- **Assignment**
The answer must consist of every line in the records that contains the word "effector".

[Opening Given records section]

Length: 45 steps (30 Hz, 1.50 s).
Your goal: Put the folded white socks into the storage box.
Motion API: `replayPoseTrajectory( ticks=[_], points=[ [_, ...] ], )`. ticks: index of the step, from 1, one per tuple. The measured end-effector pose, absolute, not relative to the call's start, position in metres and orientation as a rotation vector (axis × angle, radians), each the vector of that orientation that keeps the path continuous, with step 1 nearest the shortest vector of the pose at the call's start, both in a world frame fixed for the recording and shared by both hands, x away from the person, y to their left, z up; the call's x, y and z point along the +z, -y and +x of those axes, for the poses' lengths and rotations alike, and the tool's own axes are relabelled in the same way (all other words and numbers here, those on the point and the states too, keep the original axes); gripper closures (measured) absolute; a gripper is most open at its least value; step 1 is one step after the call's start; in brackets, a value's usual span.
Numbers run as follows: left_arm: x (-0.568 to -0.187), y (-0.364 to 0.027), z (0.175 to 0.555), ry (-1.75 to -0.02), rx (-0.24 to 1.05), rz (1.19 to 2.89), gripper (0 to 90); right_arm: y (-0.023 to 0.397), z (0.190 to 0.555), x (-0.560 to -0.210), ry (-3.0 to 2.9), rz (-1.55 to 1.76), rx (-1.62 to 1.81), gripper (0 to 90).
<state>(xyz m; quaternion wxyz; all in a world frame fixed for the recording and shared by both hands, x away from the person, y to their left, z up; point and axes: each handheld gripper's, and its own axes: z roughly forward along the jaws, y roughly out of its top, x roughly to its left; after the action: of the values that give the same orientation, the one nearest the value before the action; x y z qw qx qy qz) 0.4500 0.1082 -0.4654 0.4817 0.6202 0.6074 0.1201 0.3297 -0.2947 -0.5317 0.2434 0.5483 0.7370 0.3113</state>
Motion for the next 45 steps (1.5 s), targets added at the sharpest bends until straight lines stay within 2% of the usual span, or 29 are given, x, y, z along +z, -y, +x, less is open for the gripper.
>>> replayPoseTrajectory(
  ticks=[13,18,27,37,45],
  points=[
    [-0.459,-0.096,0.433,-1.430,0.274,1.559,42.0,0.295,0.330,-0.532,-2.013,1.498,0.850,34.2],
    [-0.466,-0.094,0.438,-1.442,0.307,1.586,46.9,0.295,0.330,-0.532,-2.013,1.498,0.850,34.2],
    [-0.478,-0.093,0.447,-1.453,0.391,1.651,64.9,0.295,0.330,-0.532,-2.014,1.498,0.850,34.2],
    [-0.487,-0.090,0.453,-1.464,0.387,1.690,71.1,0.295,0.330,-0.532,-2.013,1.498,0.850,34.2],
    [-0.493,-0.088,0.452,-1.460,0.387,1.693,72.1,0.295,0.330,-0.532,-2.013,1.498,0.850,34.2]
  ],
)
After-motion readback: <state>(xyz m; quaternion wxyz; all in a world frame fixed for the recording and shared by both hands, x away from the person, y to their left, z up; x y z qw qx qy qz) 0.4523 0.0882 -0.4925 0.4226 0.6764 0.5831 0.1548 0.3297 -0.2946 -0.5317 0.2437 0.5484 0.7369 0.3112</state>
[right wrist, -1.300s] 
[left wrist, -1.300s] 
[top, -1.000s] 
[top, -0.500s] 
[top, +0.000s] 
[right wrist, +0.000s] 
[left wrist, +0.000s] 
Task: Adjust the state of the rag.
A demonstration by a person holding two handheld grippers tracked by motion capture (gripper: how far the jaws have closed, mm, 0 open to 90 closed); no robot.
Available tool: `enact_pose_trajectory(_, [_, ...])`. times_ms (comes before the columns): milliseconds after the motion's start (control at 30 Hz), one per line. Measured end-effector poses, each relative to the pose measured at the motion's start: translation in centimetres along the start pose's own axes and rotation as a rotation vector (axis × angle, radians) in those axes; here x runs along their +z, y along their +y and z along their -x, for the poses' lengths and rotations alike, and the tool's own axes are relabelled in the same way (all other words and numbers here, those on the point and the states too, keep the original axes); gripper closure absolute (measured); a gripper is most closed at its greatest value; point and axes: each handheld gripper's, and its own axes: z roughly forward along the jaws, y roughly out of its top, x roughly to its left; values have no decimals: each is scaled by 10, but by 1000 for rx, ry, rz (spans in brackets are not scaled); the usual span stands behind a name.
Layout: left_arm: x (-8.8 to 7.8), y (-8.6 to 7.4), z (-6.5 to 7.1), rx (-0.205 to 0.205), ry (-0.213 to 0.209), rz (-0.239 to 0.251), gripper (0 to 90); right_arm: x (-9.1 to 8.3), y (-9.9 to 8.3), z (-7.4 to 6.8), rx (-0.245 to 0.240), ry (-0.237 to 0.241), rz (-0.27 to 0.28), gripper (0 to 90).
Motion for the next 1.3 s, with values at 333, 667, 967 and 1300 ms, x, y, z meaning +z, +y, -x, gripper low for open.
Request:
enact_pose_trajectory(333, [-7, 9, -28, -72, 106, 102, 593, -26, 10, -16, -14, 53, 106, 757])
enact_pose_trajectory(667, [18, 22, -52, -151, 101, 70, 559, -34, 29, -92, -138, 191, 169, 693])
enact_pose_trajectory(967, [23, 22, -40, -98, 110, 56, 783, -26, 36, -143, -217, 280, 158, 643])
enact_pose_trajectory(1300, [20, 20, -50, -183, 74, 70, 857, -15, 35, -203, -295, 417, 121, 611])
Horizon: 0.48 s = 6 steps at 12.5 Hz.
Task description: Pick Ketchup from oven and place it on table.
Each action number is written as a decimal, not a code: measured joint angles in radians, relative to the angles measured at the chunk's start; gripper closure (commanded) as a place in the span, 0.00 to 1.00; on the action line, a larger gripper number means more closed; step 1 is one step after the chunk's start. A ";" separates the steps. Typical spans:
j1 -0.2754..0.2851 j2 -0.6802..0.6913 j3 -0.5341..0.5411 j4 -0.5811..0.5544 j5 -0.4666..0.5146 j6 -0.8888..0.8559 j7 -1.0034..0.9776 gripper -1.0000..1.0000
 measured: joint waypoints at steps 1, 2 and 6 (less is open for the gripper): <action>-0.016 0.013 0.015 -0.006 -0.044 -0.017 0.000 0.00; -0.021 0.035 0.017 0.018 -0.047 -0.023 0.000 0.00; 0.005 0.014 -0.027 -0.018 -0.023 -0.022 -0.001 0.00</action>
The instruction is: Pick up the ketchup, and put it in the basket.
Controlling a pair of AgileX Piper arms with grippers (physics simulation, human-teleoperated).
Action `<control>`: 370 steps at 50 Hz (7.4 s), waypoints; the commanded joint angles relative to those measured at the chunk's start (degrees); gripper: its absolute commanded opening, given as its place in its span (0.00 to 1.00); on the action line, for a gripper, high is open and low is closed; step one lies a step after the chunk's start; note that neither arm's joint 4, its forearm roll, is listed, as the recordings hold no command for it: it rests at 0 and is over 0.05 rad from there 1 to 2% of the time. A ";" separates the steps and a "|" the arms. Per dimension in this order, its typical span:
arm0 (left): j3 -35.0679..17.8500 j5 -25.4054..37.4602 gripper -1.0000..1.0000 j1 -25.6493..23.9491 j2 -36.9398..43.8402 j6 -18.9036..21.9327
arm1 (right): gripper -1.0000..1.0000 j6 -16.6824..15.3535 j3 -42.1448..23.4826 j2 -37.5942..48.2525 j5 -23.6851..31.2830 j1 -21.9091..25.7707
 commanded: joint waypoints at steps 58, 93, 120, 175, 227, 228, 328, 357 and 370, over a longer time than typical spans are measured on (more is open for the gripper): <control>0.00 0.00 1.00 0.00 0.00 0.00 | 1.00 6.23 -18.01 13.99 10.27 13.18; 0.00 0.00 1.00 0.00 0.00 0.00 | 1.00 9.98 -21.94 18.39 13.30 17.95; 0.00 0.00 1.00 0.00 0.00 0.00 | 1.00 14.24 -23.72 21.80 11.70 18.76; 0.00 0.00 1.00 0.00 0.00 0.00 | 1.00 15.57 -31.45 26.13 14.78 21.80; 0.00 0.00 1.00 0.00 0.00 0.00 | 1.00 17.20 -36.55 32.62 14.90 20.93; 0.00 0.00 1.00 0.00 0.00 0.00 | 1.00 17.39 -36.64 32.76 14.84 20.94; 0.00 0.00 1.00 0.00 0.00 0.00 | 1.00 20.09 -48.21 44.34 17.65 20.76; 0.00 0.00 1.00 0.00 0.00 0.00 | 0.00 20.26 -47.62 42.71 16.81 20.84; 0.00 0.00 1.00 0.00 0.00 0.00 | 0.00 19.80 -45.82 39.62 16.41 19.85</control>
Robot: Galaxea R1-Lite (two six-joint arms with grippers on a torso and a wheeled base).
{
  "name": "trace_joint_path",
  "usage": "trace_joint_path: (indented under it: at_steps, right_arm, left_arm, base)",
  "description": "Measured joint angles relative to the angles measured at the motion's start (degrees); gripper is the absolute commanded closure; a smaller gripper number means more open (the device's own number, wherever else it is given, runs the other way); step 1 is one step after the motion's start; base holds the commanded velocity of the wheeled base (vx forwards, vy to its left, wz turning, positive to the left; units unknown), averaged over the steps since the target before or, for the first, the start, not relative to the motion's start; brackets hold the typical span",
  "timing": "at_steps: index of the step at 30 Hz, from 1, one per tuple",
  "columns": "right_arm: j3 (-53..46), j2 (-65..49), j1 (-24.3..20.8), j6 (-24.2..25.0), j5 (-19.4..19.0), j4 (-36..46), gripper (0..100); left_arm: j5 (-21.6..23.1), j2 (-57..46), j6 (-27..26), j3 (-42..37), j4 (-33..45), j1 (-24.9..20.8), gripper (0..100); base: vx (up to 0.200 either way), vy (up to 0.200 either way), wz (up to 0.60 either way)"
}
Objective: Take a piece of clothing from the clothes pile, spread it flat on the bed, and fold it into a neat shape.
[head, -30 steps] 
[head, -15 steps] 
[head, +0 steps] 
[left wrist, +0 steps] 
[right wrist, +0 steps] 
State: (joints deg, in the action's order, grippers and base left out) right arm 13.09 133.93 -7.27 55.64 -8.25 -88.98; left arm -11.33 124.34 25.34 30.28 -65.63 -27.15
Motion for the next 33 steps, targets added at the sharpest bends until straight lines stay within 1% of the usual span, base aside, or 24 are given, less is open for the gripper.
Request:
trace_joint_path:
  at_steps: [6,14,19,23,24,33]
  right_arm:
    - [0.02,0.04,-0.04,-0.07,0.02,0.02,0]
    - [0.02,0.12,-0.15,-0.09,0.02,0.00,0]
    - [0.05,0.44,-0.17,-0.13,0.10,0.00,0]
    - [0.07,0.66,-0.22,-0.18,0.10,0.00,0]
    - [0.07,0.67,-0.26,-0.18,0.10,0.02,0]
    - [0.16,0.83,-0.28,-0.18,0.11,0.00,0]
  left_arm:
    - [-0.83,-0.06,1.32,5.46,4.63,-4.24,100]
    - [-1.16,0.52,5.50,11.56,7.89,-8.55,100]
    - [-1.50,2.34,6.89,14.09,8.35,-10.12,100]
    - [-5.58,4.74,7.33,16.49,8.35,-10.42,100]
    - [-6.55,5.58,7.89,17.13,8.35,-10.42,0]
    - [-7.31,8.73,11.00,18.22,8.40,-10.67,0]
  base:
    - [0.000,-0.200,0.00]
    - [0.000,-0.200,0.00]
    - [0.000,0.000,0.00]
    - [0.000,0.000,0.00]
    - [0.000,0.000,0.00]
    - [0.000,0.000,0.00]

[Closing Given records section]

- **Output of the exercise**
Motion API: `replayPoseTrajectory( ticks=[_], points=[ [_, ...] ], )`. ticks: index of the step, from 1, one per tuple. The measured end-effector pose, absolute, not relative to the call's start, position in metres and orientation as a rotation vector (axis × angle, radians), each the vector of that orientation that keeps the path continuous, with step 1 nearest the shortest vector of the pose at the call's start, both in a world frame fixed for the recording and shared by both hands, x away from the person, y to their left, z up; the call's x, y and z point along the +z, -y and +x of those axes, for the poses' lengths and rotations alike, and the tool's own axes are relabelled in the same way (all other words and numbers here, those on the point and the states too, keep the original axes); gripper closures (measured) absolute; a gripper is most open at its least value; step 1 is one step after the call's start; in brackets, a value's usual span.
Available tool: `enact_pose_trajectory(_, [_, ...])`. times_ms (comes before the columns): milliseconds after the motion's start (control at 30 Hz), one per line. Measured end-effector poses, each relative to the pose measured at the motion's start: translation in centimetres along the start pose's own axes and rotation as a rotation vector (axis × angle, radians) in those axes; here x runs along their +z, y along their +y and z along their -x, for the poses' lengths and rotations alike, and the tool's own axes are relabelled in the same way (all other words and numbers here, those on the point and the states too, keep the original axes); gripper closure absolute (measured); a gripper is most closed at its greatest value; point and axes: each handheld gripper's, and its own axes: z roughly forward along the jaws, y roughly out of its top, x roughly to its left; values have no decimals: each is scaled by 10, but by 1000 for rx, ry, rz (spans in brackets are not scaled); the usual span stands behind a name.

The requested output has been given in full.